A physician should closely monitor the subject's response to medication, to determine signs of edema, tenderness, and other early signs that the dose is excessive and needs adjusting.
If lumps or unexpected thickening of the penis occurs during treatment, the patient may have to stop or suspend treatment for a period of time. Once the appropriate dosage for a given patient has been determined, the treatment may be self-administered under the close supervision of a properly trained physician or health professional.

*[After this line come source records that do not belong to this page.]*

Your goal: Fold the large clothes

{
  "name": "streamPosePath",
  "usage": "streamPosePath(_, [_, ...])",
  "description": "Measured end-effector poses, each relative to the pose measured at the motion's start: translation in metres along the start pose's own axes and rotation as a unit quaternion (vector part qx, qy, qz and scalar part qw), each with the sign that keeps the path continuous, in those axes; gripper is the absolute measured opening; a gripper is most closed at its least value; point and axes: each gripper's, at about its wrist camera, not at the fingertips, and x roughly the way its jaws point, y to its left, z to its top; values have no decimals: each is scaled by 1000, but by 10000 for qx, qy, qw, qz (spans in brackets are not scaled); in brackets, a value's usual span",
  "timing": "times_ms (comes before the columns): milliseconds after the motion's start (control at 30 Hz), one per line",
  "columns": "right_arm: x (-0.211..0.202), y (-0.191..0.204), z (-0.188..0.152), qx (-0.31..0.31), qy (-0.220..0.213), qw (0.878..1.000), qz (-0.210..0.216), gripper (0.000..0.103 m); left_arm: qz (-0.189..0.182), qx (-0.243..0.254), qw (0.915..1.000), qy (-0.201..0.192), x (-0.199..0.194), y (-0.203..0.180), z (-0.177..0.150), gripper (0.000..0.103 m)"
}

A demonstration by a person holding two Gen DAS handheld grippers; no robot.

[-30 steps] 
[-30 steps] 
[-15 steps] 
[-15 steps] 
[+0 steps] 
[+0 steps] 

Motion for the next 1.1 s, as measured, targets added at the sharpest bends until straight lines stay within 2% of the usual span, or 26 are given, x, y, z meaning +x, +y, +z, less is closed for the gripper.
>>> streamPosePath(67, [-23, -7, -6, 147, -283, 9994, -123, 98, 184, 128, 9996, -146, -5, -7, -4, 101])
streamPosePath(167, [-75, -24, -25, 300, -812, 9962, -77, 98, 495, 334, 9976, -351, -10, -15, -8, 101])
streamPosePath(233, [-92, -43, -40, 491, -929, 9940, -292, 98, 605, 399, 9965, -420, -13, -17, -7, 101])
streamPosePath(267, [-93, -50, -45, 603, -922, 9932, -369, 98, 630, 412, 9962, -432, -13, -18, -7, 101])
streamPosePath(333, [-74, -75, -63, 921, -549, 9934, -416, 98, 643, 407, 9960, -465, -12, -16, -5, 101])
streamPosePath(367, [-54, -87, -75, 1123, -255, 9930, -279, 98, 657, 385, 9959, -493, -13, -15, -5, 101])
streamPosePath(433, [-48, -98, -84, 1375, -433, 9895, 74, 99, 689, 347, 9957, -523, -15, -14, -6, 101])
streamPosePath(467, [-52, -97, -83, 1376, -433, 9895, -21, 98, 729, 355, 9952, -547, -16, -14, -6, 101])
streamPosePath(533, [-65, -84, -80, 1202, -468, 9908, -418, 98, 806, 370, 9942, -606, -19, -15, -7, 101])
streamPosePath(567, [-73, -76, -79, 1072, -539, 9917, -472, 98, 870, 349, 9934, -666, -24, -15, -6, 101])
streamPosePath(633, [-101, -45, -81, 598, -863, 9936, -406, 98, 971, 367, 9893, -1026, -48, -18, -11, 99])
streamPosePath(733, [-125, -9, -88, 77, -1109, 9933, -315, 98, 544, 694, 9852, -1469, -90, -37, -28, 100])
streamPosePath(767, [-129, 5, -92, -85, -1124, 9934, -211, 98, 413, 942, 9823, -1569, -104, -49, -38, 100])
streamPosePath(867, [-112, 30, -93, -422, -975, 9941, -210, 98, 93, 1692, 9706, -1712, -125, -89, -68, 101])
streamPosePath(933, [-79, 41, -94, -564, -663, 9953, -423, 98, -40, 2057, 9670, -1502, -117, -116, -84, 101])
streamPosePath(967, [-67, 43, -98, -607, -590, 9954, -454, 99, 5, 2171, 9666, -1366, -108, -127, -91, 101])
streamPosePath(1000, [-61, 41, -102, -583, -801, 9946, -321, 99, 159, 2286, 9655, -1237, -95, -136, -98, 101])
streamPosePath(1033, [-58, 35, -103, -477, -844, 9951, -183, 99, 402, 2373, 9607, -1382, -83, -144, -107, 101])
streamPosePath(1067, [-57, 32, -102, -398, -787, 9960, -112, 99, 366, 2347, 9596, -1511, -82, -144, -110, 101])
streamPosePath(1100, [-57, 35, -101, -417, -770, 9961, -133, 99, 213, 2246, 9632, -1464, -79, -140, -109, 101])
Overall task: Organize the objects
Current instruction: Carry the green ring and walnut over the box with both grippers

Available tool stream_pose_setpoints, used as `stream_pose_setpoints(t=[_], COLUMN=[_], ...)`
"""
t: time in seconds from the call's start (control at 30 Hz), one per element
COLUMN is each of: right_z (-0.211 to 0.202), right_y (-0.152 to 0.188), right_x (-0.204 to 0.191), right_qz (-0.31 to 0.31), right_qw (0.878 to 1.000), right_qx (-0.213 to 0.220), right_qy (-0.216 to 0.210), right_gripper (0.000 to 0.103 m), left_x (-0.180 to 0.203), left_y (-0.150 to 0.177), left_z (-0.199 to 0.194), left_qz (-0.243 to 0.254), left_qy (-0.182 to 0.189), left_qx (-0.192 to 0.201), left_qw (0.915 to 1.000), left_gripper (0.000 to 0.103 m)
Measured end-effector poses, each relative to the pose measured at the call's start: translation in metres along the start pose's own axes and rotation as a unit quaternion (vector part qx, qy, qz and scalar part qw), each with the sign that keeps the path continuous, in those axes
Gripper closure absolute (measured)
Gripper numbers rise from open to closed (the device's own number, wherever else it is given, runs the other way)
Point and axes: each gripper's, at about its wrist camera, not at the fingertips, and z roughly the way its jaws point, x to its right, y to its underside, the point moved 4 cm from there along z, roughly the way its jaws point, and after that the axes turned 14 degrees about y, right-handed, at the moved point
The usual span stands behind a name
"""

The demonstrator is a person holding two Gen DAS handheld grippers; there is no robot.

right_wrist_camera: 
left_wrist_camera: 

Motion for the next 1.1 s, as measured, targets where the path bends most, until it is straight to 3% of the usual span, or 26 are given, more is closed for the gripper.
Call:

The treatment is repeated over a period of time sufficient to cause a permanent increase in the length and girth of the patient's penis. The treatment may comprise administration with the composition alone, or in conjunction with potentiator. For example, the treatment may be repeated daily or at least two times a week over a period of several weeks or at least one month. More preferably, the treatment may be repeated at least 3-4 times a week for a period of at least 3 months. For treatment periods of between 12 and 18 months, an increase of at least 5% may be achieved in the length and girth of an erect penis, and increases of at least 30% or even at least 50% in the length and girth of an erect penis may be achieved. Active treatment for more extended periods, e.g. 24 months, may yield greater results.